Item 2.Identity and Background.
This statement is being filed by:
(a) Clarus Lifesciences II, L.P. (the “Fund”);
(b) Clarus Ventures II GP, L.P. (“Clarus GP”), which is the sole general partner of the Fund;
(c) Blackstone Clarus II L.L.C., which is the sole general partner of Clarus GP, Blackstone Holdings II L.P., which is the sole member of Blackstone Clarus II L.L.C., Blackstone Holdings I/II GP Inc., which is the sole general partner of Blackstone Holdings II L.P., The Blackstone Group L.P., which is the controlling shareholder of Blackstone Holdings I/II GP Inc., and Blackstone Group Management L.L.C. (collectively, with Blackstone Clarus II L.L.C., Blackstone Holdings II L.P., Blackstone Holdings I/II GP Inc. and The Blackstone Group L.P., the “Control Entities”), which is the sole general partner of The Blackstone Group L.P. and which is wholly-owned by Blackstone’s senior managing directors and controlled by its founder, Stephen A. Schwarzman; and
(d) Clarus Ventures II, LLC (“Clarus GP LLC”) and Robert Liptak, Nicholas Simon, Nicholas Galakatos, Dennis Henner and Kurt Wheeler (together, the “Managing Directors”, and collectively with Clarus GP LLC, the “Clarus Persons”). The Managing Directors are the members of Clarus GP LLC. Clarus GP LLC is the former general partner of Clarus GP.

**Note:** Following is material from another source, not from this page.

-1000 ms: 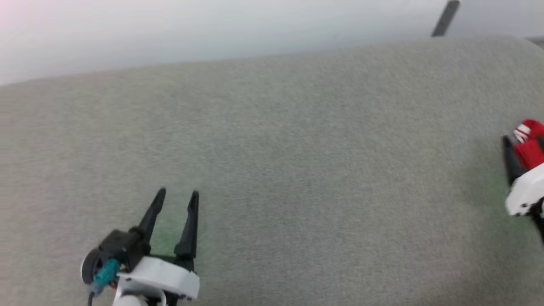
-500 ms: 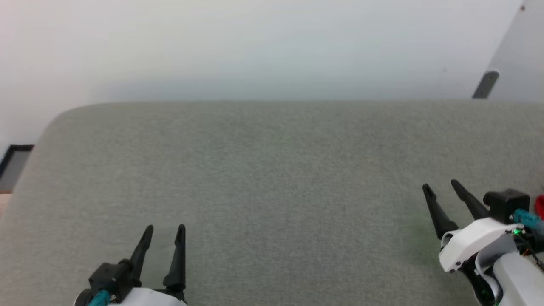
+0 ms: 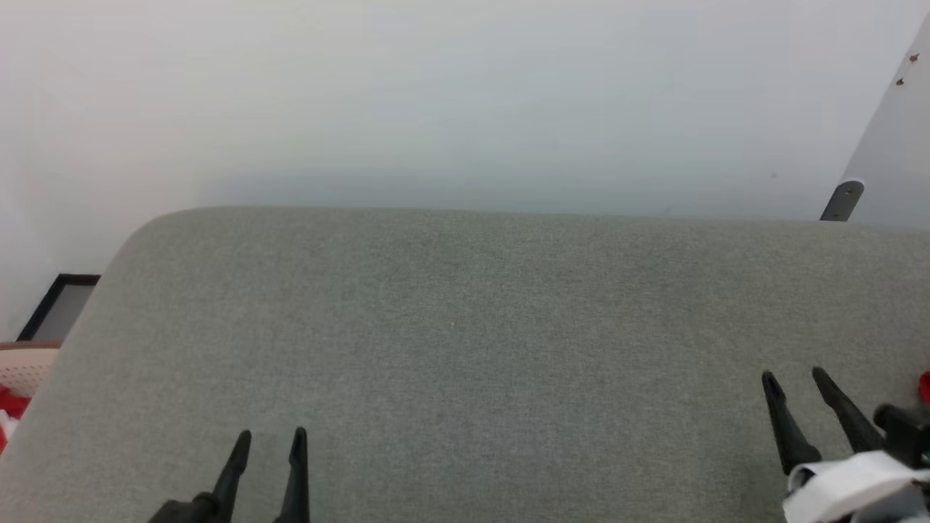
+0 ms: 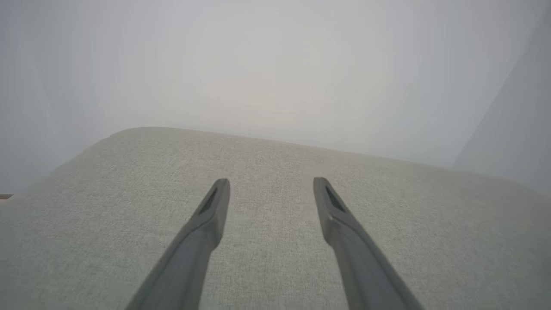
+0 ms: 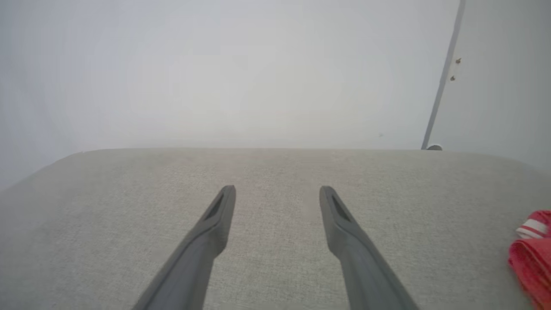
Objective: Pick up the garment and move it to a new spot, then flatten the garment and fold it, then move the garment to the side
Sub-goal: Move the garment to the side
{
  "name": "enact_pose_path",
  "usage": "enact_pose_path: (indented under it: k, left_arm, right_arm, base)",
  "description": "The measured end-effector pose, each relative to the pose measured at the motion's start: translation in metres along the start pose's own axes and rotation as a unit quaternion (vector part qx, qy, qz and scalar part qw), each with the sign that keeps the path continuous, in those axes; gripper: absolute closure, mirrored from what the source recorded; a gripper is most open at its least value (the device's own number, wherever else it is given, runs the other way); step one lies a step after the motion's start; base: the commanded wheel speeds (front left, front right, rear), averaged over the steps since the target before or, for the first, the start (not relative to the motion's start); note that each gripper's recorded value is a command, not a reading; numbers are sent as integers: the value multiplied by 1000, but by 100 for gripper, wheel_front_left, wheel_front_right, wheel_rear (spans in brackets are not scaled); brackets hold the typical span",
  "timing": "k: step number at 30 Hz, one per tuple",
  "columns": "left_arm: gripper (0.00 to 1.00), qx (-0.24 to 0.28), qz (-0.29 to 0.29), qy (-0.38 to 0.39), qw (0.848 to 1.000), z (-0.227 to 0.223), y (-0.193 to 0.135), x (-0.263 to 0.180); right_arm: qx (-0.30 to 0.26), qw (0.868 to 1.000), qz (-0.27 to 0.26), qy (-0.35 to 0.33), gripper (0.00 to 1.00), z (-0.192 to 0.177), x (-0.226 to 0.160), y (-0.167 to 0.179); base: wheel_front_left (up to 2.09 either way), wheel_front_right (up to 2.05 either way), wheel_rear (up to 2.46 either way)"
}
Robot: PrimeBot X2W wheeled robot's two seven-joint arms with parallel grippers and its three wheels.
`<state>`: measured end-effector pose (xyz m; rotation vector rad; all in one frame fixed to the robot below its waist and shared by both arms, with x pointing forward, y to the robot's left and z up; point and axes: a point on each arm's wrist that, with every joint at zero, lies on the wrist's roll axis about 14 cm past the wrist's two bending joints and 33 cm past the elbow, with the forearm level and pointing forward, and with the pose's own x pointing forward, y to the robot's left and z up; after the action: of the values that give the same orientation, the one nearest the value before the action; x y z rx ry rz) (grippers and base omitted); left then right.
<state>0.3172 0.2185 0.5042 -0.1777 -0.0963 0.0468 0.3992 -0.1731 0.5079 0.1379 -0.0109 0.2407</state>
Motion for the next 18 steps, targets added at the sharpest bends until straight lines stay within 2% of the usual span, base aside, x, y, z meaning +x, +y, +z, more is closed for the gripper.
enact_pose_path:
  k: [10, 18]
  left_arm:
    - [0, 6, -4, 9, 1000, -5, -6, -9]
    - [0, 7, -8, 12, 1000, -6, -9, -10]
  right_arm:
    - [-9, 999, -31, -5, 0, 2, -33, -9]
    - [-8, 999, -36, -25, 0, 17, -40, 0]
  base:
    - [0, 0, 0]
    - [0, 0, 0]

The persons named in this Item 2 are referred to individually herein as a “Reporting Person” and collectively as the “Reporting Persons.” The Reporting Persons have entered into a Joint Filing Agreement, dated as of the date hereof, a copy of which is filed with this Schedule 13D asExhibit 99.1 (which is incorporated herein by reference), pursuant to which the Reporting Persons have agreed to file this statement jointly in accordance with the provisions of Rule13d-1(k) under the Act.

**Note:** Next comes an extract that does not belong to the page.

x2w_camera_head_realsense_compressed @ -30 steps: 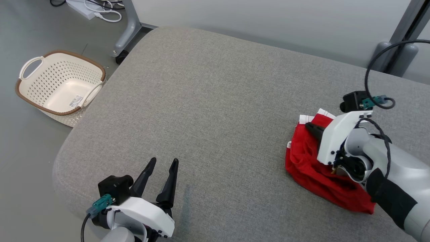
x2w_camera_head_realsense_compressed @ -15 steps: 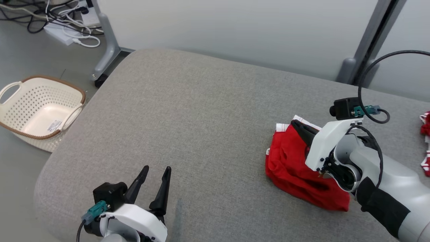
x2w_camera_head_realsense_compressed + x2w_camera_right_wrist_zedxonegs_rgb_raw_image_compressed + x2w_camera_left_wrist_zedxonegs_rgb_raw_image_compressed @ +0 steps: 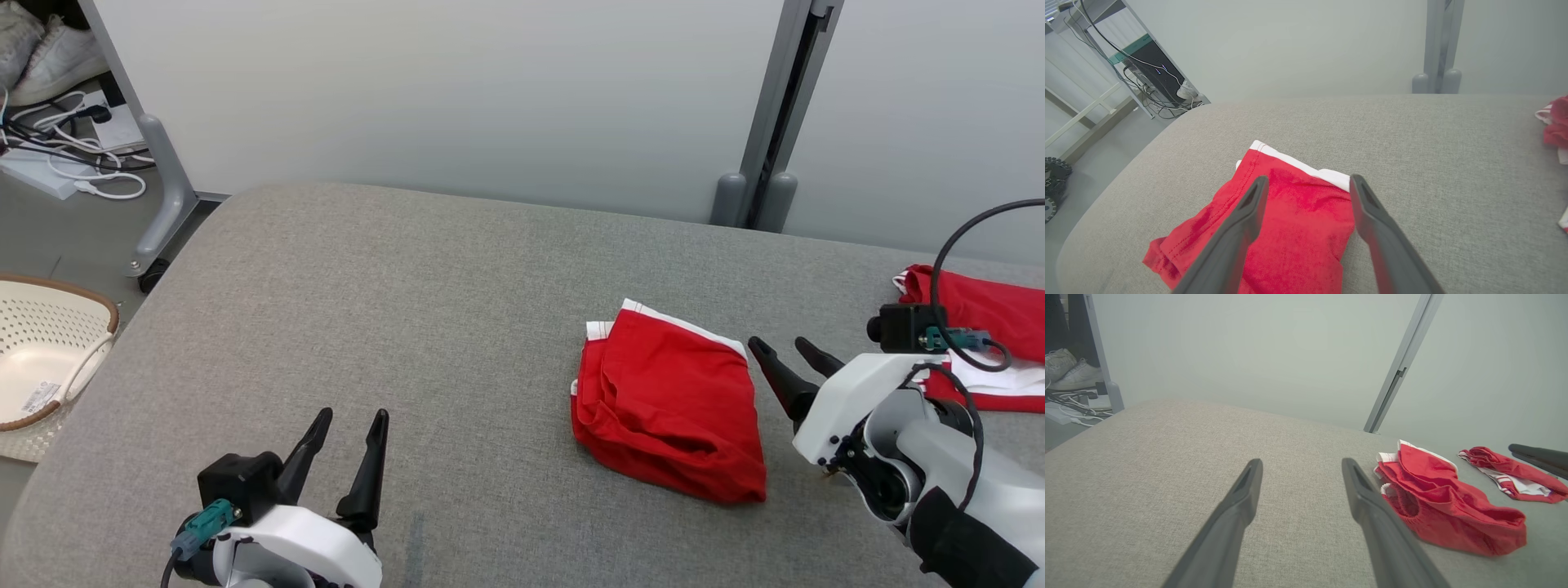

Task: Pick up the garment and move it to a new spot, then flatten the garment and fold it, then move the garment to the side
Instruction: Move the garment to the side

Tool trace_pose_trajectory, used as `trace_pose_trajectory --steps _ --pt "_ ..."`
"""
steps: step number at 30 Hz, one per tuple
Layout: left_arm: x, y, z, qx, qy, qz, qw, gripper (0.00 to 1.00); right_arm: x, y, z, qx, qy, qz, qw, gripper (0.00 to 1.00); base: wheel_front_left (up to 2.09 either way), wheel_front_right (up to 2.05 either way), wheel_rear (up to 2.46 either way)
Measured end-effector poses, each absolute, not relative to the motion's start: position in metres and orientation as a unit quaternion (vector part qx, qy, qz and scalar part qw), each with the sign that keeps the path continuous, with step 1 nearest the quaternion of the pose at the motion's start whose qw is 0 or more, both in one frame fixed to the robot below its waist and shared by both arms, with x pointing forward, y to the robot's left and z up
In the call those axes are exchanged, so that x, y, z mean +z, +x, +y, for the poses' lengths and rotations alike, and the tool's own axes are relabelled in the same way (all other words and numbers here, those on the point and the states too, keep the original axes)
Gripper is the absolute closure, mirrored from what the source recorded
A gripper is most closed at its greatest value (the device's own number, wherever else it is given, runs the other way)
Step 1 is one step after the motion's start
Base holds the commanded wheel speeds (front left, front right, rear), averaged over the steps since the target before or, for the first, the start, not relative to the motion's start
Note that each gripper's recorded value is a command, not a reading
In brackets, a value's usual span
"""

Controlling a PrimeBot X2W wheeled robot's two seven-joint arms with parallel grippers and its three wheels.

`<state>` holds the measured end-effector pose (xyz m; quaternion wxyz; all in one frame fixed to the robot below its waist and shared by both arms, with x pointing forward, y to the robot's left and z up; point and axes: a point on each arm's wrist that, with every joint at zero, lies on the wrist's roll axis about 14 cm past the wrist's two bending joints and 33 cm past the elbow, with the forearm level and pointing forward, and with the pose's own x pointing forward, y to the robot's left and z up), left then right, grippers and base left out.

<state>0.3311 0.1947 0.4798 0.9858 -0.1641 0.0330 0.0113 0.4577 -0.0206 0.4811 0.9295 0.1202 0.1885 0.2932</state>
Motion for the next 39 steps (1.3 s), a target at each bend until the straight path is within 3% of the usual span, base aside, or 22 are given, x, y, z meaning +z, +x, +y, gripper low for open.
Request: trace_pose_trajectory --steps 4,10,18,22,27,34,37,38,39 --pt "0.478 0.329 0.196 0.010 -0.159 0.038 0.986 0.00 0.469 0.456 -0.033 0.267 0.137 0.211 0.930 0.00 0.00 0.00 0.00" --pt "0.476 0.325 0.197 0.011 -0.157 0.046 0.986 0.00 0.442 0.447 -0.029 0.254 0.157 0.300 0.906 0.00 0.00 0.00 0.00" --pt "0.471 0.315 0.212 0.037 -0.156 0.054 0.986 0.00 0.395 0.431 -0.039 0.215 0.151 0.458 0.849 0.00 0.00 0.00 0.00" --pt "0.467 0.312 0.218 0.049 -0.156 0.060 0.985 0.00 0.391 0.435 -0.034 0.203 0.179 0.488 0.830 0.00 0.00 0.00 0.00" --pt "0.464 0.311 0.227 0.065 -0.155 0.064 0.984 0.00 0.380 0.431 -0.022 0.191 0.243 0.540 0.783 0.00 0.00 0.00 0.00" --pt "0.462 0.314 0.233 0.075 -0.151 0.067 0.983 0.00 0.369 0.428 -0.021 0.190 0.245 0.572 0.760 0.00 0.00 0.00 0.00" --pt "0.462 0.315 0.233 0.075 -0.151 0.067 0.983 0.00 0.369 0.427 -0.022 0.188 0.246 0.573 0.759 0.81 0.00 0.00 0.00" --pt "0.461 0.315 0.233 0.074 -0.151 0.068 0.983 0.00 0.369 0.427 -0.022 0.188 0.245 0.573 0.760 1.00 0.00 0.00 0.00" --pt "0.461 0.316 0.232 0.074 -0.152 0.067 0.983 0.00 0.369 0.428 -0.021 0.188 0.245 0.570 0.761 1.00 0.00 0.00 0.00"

The address of the principal business office of the Fund, Clarus GP and each of the Clarus Persons is Clarus Ventures, 101 Main Street, Suite 1210, Cambridge, MA 02142. The address of the principal business office of each of the Control Entities and Mr. Schwarzman is c/o The Blackstone Group L.P., 345 Park Avenue, New York, NY 10154.